Matt Turner, Forest's American goalkeeper, put up his wall. Toney adjusted the position of the ball a few inches to the right. Then, as referee Darren England worked on the wall, Toney moved it some more, this time taking a handful of the referee's disappearing foam and moving it too. How far did it move in total? Eighteen inches, maybe? Maybe two feet max. It was enough. Toney stepped up and was able to arc the ball, seemingly with relative ease (although free kicks tend to look easy when they go in) between the edge of the wall and Callum Hudson-Odoi, shielding runs on his outside edge, taking it from again inside Turner's left post.
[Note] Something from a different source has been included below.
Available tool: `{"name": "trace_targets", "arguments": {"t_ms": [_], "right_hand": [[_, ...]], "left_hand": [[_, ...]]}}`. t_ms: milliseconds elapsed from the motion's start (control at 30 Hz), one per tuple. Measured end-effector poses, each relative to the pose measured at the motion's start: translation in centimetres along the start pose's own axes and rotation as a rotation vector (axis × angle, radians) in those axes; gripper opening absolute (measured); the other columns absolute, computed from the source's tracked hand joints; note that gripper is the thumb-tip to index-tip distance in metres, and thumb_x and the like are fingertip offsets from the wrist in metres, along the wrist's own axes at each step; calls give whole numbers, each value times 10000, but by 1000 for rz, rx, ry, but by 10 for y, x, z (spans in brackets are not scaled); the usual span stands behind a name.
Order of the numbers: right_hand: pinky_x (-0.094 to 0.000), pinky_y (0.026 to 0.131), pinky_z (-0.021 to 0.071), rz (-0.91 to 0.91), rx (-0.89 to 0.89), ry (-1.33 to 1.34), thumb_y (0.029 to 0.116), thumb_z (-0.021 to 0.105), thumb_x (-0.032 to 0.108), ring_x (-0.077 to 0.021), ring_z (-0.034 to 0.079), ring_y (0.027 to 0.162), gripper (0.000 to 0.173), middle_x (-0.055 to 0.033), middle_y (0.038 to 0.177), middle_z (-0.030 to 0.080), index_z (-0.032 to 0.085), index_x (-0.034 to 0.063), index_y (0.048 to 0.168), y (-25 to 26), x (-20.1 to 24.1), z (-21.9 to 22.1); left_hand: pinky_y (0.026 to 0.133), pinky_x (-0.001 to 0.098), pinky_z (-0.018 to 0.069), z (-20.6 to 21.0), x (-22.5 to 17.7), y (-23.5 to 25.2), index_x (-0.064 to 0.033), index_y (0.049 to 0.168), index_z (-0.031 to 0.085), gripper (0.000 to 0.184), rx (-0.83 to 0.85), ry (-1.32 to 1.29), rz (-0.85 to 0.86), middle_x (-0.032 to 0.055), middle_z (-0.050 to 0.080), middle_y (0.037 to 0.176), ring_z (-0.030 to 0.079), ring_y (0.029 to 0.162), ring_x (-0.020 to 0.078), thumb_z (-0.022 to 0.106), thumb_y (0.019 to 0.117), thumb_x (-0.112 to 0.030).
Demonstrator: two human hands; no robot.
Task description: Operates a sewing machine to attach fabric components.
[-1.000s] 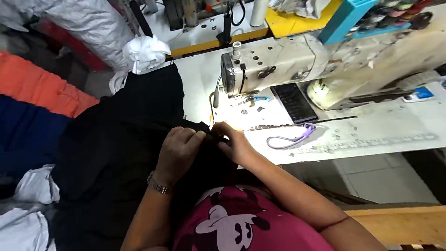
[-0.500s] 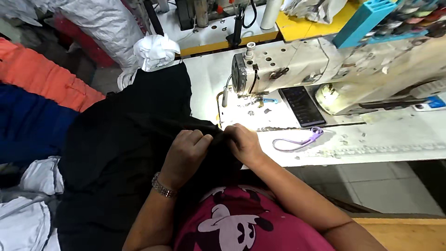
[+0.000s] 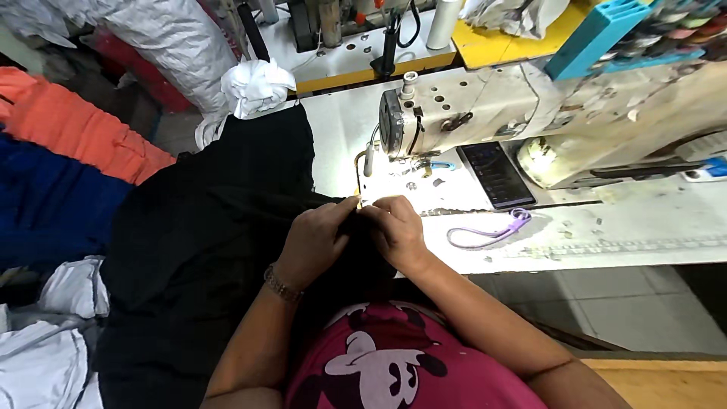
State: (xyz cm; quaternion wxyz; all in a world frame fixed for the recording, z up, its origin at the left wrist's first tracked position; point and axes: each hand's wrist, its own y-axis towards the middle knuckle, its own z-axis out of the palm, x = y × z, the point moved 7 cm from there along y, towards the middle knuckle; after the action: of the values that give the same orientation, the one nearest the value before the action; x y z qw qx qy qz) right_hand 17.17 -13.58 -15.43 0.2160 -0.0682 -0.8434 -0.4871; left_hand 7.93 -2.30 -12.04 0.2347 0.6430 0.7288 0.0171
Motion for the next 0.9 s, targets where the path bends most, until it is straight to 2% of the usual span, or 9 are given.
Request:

Brentford got the tie and ended up winning 3-2. After which Forest realized that there was only one culprit: England and his team, for allowing Toney to move the ball before taking the free kick. The forest has announced They will be writing to the PGMOL. – Professional Game Match Officials Limited, the body that governs the refereeing of Premier League matches, to protest.

It won't change the result. The goal will still stand. England and its team will not face a sanction. Which is exactly how it should be. Once the game is over, that's it. Players often reposition the ball before taking a free kick, as part of their ritual more than anything else, but also to make sure it is firmly planted on the grass. Perhaps what Toney did constituted moving the ball a little further from its original position than was acceptable, and his subterfuge in moving the foam suggested that he knew that. But players push boundaries all the time. It's the Forest players' job to be alert to that.
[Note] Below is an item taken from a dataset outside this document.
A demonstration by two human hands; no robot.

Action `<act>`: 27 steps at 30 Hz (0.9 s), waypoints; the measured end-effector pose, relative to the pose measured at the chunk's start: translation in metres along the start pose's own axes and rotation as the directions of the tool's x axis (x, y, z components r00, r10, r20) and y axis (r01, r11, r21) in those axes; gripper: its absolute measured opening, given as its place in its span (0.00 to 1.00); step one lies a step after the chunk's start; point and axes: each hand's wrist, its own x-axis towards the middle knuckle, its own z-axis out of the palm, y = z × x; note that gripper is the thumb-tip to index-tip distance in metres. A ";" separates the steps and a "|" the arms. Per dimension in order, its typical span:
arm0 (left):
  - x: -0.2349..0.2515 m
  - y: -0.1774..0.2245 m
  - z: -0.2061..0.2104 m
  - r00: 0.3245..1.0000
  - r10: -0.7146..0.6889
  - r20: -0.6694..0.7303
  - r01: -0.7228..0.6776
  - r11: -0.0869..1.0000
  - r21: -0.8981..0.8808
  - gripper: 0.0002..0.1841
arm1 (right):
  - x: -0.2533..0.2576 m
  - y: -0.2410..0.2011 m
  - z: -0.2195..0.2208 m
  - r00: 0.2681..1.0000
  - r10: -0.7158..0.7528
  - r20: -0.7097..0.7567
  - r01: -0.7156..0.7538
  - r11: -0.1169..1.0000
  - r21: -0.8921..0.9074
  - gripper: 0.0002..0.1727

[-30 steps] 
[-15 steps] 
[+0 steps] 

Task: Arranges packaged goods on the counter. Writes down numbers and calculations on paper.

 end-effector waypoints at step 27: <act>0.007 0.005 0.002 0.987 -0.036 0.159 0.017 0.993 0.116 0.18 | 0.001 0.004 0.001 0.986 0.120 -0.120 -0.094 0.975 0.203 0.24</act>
For Forest to claim the moral high ground is, frankly, pathetic. The free kick was only awarded because Mangala had cynically tripped a player running into the area; He knew exactly what he was doing, making sure to commit the infraction right on the right side of the line so as not to draw a penalty. Later in the match, when Neal Maupay scored the winning goal, Forest assistant coach Rui Pedro Silva protested that the striker had controlled the ball with his arm in the build-up and was booked. He had not touched the arm and the replay of it demonstrated this very clearly. Forest fans, on the opposite side of the pitch, having seen the initial inconclusive replay on the big screen and presumably thinking that Silva had seen something untoward, reacted with fury.
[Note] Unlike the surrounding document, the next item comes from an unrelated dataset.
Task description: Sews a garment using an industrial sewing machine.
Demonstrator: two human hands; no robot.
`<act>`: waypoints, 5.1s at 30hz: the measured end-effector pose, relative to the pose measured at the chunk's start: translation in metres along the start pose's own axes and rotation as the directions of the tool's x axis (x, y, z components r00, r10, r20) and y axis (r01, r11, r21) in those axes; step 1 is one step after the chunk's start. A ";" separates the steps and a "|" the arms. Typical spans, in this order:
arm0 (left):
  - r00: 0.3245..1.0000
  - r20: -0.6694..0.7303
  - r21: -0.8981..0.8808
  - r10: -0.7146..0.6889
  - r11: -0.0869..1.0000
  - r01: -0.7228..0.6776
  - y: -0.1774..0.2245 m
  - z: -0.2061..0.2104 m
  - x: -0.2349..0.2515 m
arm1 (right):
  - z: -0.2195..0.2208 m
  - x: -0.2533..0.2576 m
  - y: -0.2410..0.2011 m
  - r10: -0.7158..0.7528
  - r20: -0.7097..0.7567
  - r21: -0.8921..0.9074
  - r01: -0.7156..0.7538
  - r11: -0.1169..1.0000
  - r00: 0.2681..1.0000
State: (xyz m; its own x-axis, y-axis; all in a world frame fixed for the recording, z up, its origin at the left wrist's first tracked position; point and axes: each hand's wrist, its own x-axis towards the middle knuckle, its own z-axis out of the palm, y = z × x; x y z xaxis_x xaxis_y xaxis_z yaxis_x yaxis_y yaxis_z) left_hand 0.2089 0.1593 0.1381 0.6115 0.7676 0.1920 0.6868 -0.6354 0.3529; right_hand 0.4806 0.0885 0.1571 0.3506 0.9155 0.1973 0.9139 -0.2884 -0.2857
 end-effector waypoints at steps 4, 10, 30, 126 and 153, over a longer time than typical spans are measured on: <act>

This is not to attribute a cynical motive to Silva's actions, nor to suggest that he was deliberately encouraging away support, nor to suggest that he was being grossly irresponsible. If he watched the replay and couldn't accept what was obvious, then he's probably too emotional to be useful sitting on the bench during games. If he hadn't seen the replay, maybe it would be worth checking those things in the future before making a fool of himself.

That is what makes the letter to the PGMOL so insidious. It cannot achieve anything useful, beyond deflecting responsibility for a disjointed performance and a poor result onto the referees. And this is not only true in the case of Forest. This applies to all clubs that solemnly announce that they will write to the PGMOL, something that has become an epidemic lately, perhaps an unintended consequence of the illusion of perfection raised by the VAR. Liverpool perhaps had some justification afterwards Goal disallowed by mistake for Luis Díaz at home at Tottenham this season, given there had been such a failure in the process, although even then it seemed like an unnecessary act of theatrics. Other examples look like a calculated move towards the base, an attempt to generate the feeling of a particularly harmed club.

Conspiracy theories are popular because they are so comforting: it's not our fault, what could we have done with the world against us? The reputation of the referees becomes collateral damage.

Forest did not lose on Saturday because Toney moved a free kick a few inches to the right. They lost because Brentford were better than them, because they couldn't handle Toney's movement, because they struggled against the corners, because Ryan Yates was displaced in midfield and because Turner and his wall failed to spot an obvious ruse in plain sight. If they go down, the most likely reason will be a points deduction imposed by Breaches of Premier League profitability and sustainability standards..

Blaming refereeing is refusing to take responsibility. It's childish, but also dangerous.